The two men chatted about where they're from, what they do and how they ended up in Carroll County yesterday. No military talk. Nothing profound.

Just average guys who happen to have famous names, shooting the breeze.

There was still something significant in the meeting. Not only was it the first time descendants of the generals had met, but Taneytown played a small role in the Civil War as Meade's headquarters briefly. Some historians say it's the spot where he expected to fight his battle against Lee.

But on July 1, 1863, fighting broke out in Gettysburg, and the war shifted north. That ended all chances for a "Taneytown Address."

The two men played their great-great-grandfathers yesterday in a radio presentation, "Leaders at Gettysburg," that was to be performed in Gettysburg last night and aired live on WCBM-AM (680) radio in Baltimore.

The rehearsal took place at Antrim 1844, a stately plantation where portraits of the two generals hang, beside each other, in the dining room.

Lee and Meade don't consider themselves Civil War buffs. Both said they don't flaunt their famous lineage and don't see themselves living up to the generals.

Lee, 36, who coaches football, tennis and basketball at the Potomac School in McLean, Va., is 6 feet 4 inches tall, 4 inches taller than General Lee. Some of the performers yesterday were dressed in re-enactment garb, but Lee wore khakis, a white dress shirt and tie, and a digital sports watch.

He said he is impressed, in the reading he has done, that the general was so highly regarded despite losing the pivotal battle of the war.

Lee is unmarried and has no children, but he said a son would be named Robert E. Lee VI. "I will need to check with my wife," said Lee. "If she's up for it, it's worth keeping it going."

Meade, also 36, has decided to end the legacy, at least for a generation. Neither of his two sons is named George Gordon.

"The name is not a contemporary one," he said.

He said parts of the general that live on.

"I've got his nose," said Meade. "And he was notorious for his temper. I've got some of that."

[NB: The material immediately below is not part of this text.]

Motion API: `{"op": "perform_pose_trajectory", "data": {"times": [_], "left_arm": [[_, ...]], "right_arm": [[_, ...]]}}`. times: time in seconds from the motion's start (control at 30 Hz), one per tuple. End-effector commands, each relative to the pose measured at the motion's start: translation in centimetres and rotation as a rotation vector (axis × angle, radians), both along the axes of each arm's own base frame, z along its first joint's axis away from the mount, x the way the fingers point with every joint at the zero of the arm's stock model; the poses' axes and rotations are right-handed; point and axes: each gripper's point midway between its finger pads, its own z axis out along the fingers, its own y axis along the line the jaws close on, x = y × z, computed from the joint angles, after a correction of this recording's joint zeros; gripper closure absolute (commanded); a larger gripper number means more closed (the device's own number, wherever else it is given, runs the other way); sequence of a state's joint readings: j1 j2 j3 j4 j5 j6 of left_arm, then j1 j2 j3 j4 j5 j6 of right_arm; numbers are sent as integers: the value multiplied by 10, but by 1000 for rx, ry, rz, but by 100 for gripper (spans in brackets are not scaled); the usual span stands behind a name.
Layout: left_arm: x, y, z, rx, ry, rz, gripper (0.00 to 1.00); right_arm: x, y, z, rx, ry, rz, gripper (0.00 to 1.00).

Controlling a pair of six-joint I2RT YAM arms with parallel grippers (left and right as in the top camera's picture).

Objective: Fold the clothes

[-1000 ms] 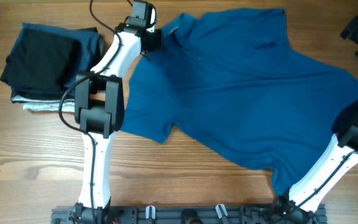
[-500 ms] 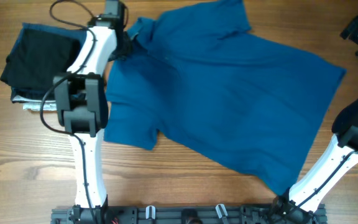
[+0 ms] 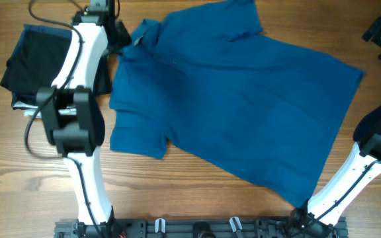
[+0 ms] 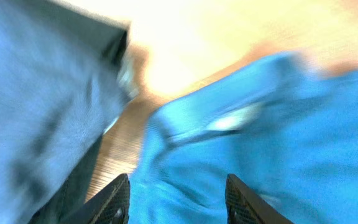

Meade almost didn't have the general's name. There are family records that suggest he was a descendant of a cousin of Meade.

Meade's mother expected her fourth child to be a girl. When it was a boy, she called her husband from the hospital to think of a name for the birth certificate.

"He called back and said, `Well what do you think of the general,' " recalled Caroline Meade Curry, 74, who added that at the time she had forgotten about the historic connection.

"I said, `What general?' He said, `General George Gordon Meade.' I said, `Well that sounds good to me.' "

Lee is one of the first names that comes to mind when many think of the war. A line in yesterday's play reads: "While comparatively few people remember the name of the winning general, the world will never forget the loser."

It seems to hold true.

Lee said he can't pay for dinner without having the waitress pause at seeing the name on his credit card, then asking whether he happens to be a relative of the general.

Asked whether the same happens to him, Meade said, "Not usually."